Exercise goal:
Copy exactly the lines of the data below that run from the line holding "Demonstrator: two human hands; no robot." through the line holding "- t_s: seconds", both ends included.

Data extract:

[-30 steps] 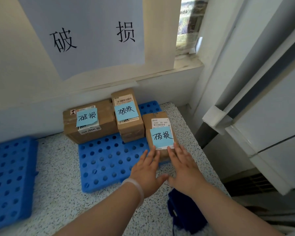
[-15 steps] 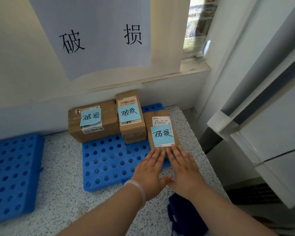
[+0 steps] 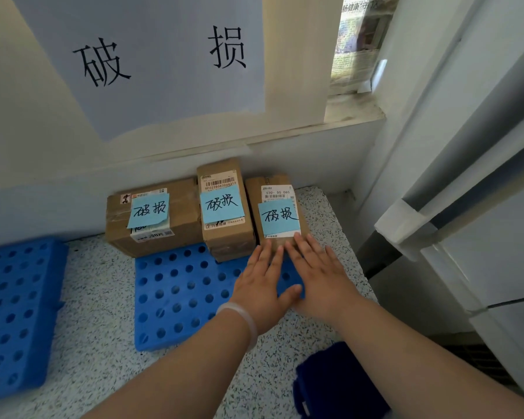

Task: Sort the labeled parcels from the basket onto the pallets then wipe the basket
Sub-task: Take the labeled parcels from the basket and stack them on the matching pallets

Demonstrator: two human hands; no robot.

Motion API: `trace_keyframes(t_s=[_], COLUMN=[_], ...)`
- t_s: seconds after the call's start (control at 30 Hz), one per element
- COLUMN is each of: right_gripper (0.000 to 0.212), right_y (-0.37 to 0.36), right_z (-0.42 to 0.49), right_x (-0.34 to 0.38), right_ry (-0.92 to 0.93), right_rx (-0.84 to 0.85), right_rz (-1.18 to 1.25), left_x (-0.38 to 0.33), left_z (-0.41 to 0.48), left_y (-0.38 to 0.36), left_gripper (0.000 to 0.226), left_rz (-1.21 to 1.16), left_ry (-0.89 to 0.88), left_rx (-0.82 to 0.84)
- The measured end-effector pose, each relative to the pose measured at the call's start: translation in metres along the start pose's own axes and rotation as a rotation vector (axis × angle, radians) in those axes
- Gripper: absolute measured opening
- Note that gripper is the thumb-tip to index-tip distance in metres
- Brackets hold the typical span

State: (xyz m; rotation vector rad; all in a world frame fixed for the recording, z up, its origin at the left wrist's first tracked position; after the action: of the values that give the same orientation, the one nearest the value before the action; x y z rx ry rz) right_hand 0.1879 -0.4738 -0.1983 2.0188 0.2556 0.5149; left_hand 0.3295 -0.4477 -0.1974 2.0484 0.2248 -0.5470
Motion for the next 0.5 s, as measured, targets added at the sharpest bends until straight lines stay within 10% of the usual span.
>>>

Answer below:
Demonstrator: two human hands; no robot.

Motion API: `trace_keyframes(t_s=[_], COLUMN=[_], ...)`
- t_s: seconds after the call's start (control at 30 Hz), one per element

The full answer has now been given.